THURSDAY, MARCH 30, 2000

DNA sleuths discount a human-Neanderthal link

New evidence suggests crossbreeding didn't occur, but it could offer insight into life during the Stone Age.

Robert C. Cowen
Special to The Christian Science Monitor

Move over human-DNA detectives. Here come the Neanderthal sleuths.

Paleontologists had suspected that the stocky, beetle-browed hominids interbred with modern humans. New DNA evidence shows they are innocent of that charge.

The DNA comes from a 29,000-year-old fossil found in a cave in the northern Caucasus. That's a time when scientists believe modern humans were replacing Europe's Neanderthal population.

The Neanderthal DNA is well enough preserved to compare key sequences with representative human DNA samples. The two DNA types are different enough to strongly suggest that we have no Neanderthal coding in our genes. The researchers estimate that our most recent common ancestor with the Neanderthals lived 151,000 to 352,000 years ago.

In addition to answering long-held questions about a Neanderthal-human link, the new evidence is also revitalizing the field of ancient-DNA research, scientists say. The result could be a fuller understanding of the Stone Age.

This research confirms the findings of the first Neanderthal DNA analysis reported four years ago. That DNA came from the original Neanderthal fossil discovered nearly 150 years ago in Germany's Neander Valley. It, too, showed no gene flow between Neanderthals and humans. But scientists wanted more evidence before accepting that conclusion.

Now they have it. Matthias Hoss at the Swiss Institute for Experimental Cancer Research in Epalinges says this confirmation is why the new study "is probably the more important of the two."

It provides what he calls "invaluable corroboration for the authenticity of Neanderthal DNA sequences." He says scientists may be "truly on our way to Neanderthal population genetics."

Igor Ovchinnikov and colleagues at the University of Glasgow in Scotland stress this point in today's issue of Nature. There are many pitfalls in getting reliable data from ancient DNA.

To begin with, DNA decays fairly quickly unless preserved in dry or oxygen-free conditions. Second, the techniques for extracting and analyzing ancient DNA samples are easily fooled by contaminating DNA that has leaked in from the environment.
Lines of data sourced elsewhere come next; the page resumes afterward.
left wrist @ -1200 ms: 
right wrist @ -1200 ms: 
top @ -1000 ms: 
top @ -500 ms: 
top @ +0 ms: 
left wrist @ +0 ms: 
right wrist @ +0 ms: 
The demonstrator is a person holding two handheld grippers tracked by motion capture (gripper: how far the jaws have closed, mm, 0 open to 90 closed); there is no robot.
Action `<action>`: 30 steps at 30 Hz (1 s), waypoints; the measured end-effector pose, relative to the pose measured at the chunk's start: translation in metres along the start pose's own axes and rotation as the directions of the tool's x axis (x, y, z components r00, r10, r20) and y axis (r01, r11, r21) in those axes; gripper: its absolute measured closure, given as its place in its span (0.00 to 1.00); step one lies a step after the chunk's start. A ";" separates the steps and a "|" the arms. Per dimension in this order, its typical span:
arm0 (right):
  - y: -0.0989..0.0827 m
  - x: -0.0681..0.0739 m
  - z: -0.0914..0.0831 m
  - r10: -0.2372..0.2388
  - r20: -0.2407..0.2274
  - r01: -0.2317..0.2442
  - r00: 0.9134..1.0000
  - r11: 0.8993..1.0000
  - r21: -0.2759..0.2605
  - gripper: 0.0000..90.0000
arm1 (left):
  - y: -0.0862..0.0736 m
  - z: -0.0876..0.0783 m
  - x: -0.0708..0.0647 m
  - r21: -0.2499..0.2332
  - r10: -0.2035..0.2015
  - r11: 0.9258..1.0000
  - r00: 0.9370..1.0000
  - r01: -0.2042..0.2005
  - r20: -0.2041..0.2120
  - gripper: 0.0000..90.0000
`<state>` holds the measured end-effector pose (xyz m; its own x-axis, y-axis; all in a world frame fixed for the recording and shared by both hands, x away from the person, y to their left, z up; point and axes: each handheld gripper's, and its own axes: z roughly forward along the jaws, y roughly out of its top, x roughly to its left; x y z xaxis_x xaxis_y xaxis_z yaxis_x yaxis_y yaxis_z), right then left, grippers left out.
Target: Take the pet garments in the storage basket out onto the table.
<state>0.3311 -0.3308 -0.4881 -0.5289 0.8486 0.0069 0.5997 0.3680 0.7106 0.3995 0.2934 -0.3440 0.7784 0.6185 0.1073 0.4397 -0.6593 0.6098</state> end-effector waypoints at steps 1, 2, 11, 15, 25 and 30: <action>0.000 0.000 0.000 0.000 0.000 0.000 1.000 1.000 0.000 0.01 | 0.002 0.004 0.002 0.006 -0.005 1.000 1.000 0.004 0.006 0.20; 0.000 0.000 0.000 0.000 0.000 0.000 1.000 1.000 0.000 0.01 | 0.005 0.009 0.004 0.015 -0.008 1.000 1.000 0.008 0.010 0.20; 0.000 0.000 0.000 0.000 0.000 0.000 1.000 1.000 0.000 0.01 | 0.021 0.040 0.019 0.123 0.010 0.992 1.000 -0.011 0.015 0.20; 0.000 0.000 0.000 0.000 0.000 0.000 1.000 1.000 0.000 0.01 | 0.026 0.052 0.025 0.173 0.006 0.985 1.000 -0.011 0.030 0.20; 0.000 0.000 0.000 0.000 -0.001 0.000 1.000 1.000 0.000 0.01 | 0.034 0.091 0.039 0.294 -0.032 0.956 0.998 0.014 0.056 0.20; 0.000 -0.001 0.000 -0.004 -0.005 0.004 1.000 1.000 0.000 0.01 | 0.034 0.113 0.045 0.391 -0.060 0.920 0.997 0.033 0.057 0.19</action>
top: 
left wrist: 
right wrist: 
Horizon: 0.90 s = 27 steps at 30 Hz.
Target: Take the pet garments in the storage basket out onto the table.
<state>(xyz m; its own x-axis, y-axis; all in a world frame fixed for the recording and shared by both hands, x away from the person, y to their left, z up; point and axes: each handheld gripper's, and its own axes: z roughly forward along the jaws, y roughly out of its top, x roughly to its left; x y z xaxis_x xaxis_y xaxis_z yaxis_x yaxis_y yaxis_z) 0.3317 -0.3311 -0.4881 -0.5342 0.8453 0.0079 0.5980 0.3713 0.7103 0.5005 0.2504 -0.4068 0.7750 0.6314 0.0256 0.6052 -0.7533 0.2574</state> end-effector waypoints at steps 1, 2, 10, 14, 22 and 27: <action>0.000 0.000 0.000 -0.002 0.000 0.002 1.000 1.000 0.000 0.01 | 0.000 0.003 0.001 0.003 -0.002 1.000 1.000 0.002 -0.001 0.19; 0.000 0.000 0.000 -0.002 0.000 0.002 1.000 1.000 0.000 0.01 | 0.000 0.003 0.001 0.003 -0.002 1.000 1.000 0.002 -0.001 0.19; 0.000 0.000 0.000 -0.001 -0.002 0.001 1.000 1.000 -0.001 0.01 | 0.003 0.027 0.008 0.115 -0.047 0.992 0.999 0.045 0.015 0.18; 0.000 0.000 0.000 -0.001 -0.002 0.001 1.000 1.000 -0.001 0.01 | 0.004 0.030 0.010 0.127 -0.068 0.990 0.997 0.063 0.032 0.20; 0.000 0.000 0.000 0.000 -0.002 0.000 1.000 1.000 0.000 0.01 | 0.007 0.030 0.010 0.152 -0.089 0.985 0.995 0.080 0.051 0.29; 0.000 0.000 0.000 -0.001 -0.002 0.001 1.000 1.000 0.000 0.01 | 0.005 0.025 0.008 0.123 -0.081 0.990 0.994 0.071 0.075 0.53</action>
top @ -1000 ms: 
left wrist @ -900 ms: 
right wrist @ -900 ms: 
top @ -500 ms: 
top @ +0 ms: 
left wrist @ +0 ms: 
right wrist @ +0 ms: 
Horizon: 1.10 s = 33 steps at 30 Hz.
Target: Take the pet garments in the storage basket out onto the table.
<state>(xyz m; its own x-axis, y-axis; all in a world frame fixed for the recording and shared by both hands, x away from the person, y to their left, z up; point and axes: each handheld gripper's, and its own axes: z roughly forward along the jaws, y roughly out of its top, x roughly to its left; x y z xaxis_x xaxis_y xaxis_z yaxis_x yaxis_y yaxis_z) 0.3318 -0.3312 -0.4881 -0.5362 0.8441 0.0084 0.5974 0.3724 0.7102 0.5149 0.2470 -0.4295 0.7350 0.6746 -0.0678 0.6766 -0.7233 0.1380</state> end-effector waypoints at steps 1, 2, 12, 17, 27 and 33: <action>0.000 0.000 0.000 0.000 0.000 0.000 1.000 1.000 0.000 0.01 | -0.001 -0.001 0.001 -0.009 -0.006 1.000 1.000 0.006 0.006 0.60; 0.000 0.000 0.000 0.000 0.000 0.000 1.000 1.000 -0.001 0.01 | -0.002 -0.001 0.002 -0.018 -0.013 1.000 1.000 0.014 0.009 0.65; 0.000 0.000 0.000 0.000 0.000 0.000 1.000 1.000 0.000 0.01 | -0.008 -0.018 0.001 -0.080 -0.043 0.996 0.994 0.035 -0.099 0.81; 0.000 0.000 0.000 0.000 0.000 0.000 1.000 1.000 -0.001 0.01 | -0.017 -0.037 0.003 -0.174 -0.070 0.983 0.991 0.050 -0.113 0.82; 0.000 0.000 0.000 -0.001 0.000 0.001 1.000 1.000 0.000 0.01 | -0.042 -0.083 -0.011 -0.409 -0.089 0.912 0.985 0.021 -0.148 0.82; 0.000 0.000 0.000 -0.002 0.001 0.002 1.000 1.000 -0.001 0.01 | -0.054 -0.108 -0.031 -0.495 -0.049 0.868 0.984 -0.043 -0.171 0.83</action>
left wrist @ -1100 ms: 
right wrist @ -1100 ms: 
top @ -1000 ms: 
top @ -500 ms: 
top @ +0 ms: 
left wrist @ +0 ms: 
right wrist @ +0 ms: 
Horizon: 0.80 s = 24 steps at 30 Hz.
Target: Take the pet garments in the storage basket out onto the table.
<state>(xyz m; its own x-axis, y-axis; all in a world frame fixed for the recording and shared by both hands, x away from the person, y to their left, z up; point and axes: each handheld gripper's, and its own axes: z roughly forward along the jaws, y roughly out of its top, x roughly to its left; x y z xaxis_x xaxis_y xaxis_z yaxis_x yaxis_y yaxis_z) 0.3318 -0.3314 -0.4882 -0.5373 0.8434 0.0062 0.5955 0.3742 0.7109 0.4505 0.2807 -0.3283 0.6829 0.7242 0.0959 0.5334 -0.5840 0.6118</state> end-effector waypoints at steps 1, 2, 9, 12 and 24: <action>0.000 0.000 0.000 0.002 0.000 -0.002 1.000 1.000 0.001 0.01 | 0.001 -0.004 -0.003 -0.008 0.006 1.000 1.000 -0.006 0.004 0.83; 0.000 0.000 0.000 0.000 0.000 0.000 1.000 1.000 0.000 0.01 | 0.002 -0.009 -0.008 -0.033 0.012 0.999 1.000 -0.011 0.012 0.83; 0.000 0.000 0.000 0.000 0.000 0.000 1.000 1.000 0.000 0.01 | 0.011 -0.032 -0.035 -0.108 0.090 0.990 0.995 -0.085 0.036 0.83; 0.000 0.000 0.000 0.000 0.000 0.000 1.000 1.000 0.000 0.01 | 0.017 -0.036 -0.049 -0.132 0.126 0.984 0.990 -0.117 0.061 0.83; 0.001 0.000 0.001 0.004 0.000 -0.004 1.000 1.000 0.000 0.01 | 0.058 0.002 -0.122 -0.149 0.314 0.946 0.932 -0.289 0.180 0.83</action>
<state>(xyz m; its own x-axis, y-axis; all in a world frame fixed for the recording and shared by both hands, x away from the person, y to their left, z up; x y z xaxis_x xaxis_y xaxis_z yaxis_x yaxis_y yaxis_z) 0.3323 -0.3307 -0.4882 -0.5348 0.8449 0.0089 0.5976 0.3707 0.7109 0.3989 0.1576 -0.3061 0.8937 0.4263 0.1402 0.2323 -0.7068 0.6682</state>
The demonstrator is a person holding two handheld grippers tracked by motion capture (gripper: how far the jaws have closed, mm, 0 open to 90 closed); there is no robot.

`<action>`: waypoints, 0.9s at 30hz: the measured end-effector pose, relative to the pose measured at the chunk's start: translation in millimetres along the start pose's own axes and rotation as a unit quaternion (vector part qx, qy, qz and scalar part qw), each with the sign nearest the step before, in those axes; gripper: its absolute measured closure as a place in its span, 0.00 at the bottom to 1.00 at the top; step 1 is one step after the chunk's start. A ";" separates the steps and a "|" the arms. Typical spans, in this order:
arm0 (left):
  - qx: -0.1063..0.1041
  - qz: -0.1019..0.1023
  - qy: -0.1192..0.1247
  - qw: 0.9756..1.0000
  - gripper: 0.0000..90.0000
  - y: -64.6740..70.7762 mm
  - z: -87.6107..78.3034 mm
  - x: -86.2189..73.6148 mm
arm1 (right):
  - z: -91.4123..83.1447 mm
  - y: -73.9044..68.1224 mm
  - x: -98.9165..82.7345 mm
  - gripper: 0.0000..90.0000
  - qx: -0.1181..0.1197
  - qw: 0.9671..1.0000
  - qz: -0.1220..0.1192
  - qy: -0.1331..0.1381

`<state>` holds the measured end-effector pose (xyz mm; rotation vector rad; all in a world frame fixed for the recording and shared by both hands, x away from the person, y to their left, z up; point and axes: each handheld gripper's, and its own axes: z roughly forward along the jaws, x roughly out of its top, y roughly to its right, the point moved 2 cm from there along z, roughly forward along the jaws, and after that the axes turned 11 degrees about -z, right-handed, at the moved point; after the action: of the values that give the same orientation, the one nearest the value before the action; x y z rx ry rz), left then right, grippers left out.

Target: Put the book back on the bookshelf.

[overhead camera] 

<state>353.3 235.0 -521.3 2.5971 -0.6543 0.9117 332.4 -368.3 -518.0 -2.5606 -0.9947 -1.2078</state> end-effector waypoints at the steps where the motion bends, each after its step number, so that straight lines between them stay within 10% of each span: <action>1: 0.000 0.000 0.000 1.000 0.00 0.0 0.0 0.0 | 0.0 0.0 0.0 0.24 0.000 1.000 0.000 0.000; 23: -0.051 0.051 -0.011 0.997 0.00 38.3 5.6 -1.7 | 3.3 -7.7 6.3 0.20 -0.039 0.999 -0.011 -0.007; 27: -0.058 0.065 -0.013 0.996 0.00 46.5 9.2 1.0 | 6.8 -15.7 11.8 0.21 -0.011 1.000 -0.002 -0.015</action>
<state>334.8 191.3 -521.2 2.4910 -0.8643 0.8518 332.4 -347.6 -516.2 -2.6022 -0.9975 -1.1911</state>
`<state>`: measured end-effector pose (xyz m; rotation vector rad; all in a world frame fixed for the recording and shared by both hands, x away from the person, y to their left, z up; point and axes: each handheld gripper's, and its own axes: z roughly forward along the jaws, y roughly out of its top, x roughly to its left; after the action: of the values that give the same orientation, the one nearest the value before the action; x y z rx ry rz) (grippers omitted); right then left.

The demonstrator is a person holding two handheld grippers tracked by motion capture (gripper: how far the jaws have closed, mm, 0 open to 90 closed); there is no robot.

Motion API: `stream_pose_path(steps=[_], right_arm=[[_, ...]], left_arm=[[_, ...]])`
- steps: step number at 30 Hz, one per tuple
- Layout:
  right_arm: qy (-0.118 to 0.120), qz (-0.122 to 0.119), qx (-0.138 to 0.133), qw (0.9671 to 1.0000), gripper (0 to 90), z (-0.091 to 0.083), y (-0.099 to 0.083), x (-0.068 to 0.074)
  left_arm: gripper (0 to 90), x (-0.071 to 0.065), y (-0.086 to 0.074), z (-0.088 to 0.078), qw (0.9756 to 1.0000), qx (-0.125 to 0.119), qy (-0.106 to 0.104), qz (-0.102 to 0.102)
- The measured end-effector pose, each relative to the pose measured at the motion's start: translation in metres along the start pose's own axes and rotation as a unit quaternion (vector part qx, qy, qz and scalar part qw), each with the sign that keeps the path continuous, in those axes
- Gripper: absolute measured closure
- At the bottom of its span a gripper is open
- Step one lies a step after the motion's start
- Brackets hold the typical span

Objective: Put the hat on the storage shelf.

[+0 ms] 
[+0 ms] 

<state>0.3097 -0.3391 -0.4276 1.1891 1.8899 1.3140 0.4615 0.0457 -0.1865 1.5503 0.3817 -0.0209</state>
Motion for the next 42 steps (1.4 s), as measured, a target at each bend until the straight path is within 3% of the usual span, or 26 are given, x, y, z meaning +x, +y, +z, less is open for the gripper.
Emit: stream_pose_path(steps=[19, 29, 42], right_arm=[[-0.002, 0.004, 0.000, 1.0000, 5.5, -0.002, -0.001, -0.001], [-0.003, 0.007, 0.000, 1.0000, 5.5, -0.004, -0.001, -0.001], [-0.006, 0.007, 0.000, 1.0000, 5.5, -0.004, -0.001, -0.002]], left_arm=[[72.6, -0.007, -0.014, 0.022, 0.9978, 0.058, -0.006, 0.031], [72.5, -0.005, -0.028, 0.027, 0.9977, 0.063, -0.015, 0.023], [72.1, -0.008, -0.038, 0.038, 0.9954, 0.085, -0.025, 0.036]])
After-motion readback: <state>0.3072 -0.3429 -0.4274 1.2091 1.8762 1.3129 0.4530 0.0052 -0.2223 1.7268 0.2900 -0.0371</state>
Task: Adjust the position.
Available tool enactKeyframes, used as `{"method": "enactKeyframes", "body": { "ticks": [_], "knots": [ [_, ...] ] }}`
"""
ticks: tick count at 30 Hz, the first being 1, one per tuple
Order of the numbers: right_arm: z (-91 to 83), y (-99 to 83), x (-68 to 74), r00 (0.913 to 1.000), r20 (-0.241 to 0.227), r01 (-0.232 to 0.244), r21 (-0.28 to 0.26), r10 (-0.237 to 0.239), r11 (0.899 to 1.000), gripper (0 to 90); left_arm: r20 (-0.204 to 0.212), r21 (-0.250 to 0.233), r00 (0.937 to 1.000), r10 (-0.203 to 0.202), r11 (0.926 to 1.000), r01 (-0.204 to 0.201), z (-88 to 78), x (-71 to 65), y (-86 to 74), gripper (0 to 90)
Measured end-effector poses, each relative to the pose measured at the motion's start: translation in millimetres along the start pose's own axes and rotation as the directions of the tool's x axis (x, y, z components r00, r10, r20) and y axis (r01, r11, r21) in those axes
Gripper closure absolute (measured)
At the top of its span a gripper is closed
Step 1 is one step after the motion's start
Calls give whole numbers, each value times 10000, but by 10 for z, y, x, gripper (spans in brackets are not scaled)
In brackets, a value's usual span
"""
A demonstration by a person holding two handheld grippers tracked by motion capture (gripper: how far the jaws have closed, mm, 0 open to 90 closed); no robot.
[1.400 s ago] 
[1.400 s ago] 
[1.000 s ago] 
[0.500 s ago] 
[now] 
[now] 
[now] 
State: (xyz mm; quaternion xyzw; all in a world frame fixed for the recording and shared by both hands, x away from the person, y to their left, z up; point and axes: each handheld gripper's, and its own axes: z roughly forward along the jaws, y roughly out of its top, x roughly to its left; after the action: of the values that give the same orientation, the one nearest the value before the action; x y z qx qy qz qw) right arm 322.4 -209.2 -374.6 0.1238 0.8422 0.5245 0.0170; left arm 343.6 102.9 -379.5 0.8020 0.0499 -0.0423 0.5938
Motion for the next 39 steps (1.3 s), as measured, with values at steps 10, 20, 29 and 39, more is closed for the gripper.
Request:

This has undermined some of the spectacular early claims of decoding DNA from insects buried in amber or from million-year-old plant remains.

Many such claims could not be independently confirmed. To avoid this trap, the original Neanderthal DNA project led by Svante Pääbo of the University of Munich in Germany had an outside laboratory check their work.

Likewise, the Glasgow team asked Stockholm University's Archaeological Research Laboratory to confirm its findings.

The Glasgow team notes that those findings do not absolutely rule out a remote possibility of some Neanderthal influence on human genetics.

Most of the DNA that carries genetic instructions is in the nucleus of the cell. A second type of DNA resides outside the nucleus in energy-producing units called mitochondria. That's the kind of DNA the Neanderthal researchers use. It's also the kind of DNA criminal detectives use.

Mitochondrial DNA is easier to get at than nuclear DNA. There's only one set of nuclear DNA per cell. Cells have as many as 1,000 mitochondrial DNA copies.

In his commentary, also published in Nature, Dr. Hoss notes that scientists cannot yet "exclude the possibility of a contribution of nuclear Neanderthal DNA genes" to the overall human gene pool.

Yet the lack of Neanderthal genes in the mitochondrial DNA - which is inherited along with the nuclear DNA - would be enough for a court of law to clear Neanderthals of the charge of crossbreeding. Moreover, "the excellent preservation of this specimen leads to the potential of analyzing the entire Neanderthal mitochondrial genome," the Glasgow team notes.